This is not a cheap guitar, but compare it with Murphy Lab Gibsons, PRS’s Private Stock Range and those Nik Hubers just mentioned, and it looks like something of a bargain. The basic model, without Santos neck and other luxury appointments, is £4,400, pretty much the same price as a Core-level PRS 594 Singlecut and Custom Shop Fender Teles are pushing that.
So, for everything you get with a guitar like this, we’d say value for money is a given. As Eggle asserts: “We strive to build guitars that are inspirational and easy to live with.” He’s not wrong there.
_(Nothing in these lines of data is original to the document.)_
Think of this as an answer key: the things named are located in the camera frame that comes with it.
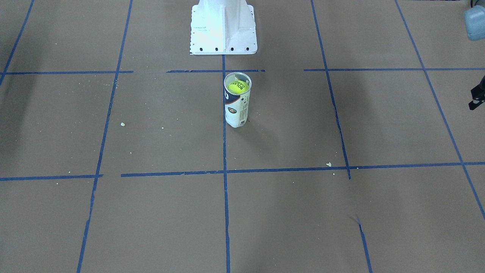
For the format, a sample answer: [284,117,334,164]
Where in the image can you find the tennis ball inside can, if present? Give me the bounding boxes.
[227,80,250,95]

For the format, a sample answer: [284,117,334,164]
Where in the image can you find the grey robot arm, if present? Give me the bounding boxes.
[464,0,485,41]

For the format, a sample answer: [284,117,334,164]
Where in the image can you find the clear tennis ball can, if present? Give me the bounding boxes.
[224,72,252,128]

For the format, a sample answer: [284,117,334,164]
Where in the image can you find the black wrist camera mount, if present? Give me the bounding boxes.
[468,76,485,110]

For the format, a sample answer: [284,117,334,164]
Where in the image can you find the white metal base plate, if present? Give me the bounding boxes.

- PRICE: £5,440 (inc hard case)
- ORIGIN: UK
- TYPE: Single-cutaway, chambered electric
- BODY: Chambered mahogany with AA-grade maple cap
- NECK: Santos rosewood, with ‘Fat C’ profile
- SCALE LENGTH: 625.47mm (24.625”)
- NUT/WIDTH: Bone/42.8mm
- FINGERBOARD: Figured maple bound Santos rosewood, ‘frame’ inlays, 305mm (12”) radius
- FRETS: 22, medium/tall, Jescar 55090
- HARDWARE: Nickel-plated, open-geared Hipshot Classic Open tuners, ABM tune-o-matic bridge and stud tailpiece
- STRING SPACING, BRIDGE: 52mm
- ELECTRICS: 2x nickel-plated Cream T GT 57 humbuckers, 3-way toggle pickup selector switch, 2x volumes, 2x tones with push-pull ‘blower’ switch on bridge pickup tone pot
- WEIGHT (kg/lb): 3.7/8.14
- OPTIONS: The base price is £4,400. Options can be discussed. For example, our Santos rosewood neck adds £500, the fingerboard £200. The Cream T humbuckers add £100, ditto the Hipshot tuners, the Aztec Gold top finish adds £140
- RANGE OPTIONS: Macon Double Cutaway is the double-cut version of our review model; Macon Junior – slab-bodied, simpler version
- LEFT-HANDERS: To order (price depends on spec)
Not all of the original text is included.